PROMPT
Could you return the full listing below exactly as it appears?

INFORMATION SHOWN
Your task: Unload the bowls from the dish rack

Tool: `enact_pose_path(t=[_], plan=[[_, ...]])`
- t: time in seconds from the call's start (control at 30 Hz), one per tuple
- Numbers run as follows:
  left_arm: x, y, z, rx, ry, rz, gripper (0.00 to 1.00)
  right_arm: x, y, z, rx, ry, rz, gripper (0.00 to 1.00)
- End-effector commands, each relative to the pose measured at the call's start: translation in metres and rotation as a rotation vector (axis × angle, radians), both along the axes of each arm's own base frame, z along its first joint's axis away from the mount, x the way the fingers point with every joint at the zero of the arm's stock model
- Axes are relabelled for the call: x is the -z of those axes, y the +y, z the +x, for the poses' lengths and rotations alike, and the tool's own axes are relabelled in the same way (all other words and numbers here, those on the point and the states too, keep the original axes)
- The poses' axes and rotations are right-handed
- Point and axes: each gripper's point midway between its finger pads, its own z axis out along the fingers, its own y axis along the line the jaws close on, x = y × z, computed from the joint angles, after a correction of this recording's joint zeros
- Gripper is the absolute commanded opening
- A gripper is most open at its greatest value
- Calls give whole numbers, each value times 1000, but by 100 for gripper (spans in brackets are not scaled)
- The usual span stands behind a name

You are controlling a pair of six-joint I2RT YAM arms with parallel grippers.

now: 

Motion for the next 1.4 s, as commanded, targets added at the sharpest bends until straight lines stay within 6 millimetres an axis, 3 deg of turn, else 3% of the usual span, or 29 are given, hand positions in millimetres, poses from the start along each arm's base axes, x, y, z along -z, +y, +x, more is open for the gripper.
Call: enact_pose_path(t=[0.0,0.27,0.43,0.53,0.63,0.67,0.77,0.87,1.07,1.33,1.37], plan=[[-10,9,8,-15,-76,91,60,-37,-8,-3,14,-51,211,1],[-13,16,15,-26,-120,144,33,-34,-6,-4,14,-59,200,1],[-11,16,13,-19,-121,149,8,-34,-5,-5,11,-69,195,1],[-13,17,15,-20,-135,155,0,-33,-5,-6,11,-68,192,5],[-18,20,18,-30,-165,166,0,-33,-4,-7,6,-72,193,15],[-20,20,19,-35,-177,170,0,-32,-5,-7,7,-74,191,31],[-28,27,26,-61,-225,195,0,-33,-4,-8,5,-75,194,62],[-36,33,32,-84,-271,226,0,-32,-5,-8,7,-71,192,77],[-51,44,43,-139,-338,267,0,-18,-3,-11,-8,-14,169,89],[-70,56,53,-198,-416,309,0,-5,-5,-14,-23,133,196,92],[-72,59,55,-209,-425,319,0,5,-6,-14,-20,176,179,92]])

FINISHED EXERCISE
Your task: Unload the bowls from the dish rack

Tool: `enact_pose_path(t=[_], plan=[[_, ...]])`
- t: time in seconds from the call's start (control at 30 Hz), one per tuple
- Numbers run as follows:
  left_arm: x, y, z, rx, ry, rz, gripper (0.00 to 1.00)
  right_arm: x, y, z, rx, ry, rz, gripper (0.00 to 1.00)
- End-effector commands, each relative to the pose measured at the call's start: translation in metres and rotation as a rotation vector (axis × angle, radians), both along the axes of each arm's own base frame, z along its first joint's axis away from the mount, x the way the fingers point with every joint at the zero of the arm's stock model
- Axes are relabelled for the call: x is the -z of those axes, y the +y, z the +x, for the poses' lengths and rotations alike, and the tool's own axes are relabelled in the same way (all other words and numbers here, those on the point and the states too, keep the original axes)
- The poses' axes and rotations are right-handed
- Point and axes: each gripper's point midway between its finger pads, its own z axis out along the fingers, its own y axis along the line the jaws close on, x = y × z, computed from the joint angles, after a correction of this recording's joint zeros
- Gripper is the absolute commanded opening
- A gripper is most open at its greatest value
- Calls give whole numbers, each value times 1000, but by 100 for gripper (spans in brackets are not scaled)
- The usual span stands behind a name

You are controlling a pair of six-joint I2RT YAM arms with parallel grippers.

now: 

Motion for the next 1.4 s, as commanded, targets added at the sharpest bends until straight lines stay within 6 millimetres an axis, 3 deg of turn, else 3% of the usual span, or 29 are given, hand positions in millimetres, poses from the start along each arm's base axes, x, y, z along -z, +y, +x, more is open for the gripper.
Call: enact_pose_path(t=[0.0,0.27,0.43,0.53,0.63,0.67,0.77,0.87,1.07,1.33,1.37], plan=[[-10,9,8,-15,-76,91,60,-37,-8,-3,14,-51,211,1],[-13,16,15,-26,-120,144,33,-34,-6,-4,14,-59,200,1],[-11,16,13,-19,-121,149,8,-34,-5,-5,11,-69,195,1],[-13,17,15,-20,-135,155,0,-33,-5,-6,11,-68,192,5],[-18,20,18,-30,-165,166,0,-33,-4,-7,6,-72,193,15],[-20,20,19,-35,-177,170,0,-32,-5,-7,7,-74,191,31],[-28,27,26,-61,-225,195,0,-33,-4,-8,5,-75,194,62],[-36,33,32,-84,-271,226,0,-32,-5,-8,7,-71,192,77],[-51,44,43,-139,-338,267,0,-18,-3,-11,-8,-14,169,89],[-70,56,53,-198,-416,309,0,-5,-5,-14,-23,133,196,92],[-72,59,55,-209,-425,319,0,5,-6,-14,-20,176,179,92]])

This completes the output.